ASSIGNED TASK >> Only the lines from the one bearing "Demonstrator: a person" through the end of the listing belong in your response, restated word for word and without pictures.

DATA SHOWN >>
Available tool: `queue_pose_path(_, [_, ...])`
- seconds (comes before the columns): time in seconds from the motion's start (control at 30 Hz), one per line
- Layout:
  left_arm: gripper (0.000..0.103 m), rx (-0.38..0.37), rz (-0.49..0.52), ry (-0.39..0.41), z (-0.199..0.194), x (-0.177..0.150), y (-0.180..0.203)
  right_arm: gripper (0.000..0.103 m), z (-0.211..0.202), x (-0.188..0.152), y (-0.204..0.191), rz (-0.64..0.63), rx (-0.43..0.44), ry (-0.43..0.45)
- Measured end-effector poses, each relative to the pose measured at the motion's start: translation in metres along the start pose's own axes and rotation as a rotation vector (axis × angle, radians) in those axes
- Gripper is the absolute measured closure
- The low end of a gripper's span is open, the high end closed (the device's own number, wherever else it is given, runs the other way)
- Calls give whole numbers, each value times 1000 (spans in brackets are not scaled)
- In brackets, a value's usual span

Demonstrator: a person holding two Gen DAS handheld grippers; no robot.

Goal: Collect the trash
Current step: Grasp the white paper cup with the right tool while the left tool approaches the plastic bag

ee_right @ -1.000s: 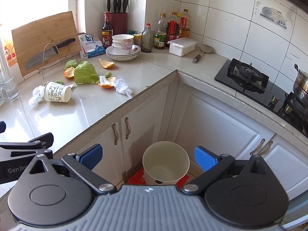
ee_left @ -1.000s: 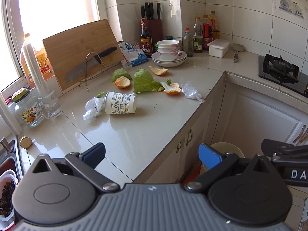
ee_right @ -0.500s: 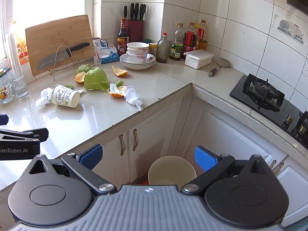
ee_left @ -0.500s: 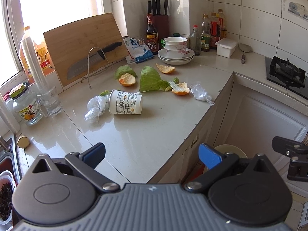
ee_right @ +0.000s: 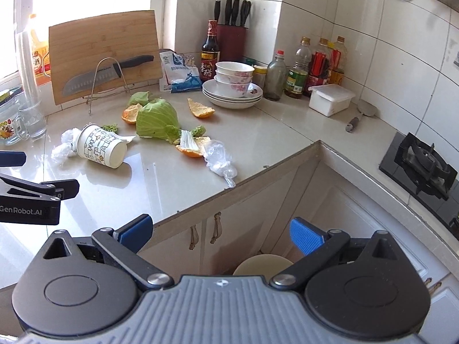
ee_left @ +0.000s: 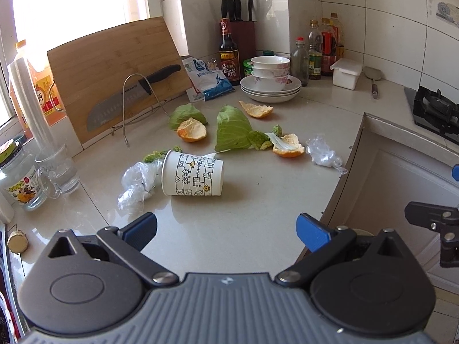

RESPONSE TO THIS EXERCISE >>
Demonstrator: a person holding two Gen DAS handheld grippers; no robot.

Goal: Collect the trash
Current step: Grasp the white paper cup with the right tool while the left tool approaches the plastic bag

ee_right @ -1.000s: 
ee_left @ -1.000s: 
ee_right @ -0.500s: 
ee_left @ -0.500s: 
ee_right @ +0.000s: 
ee_left @ +0.000s: 

Fully answered, the exercise is complete.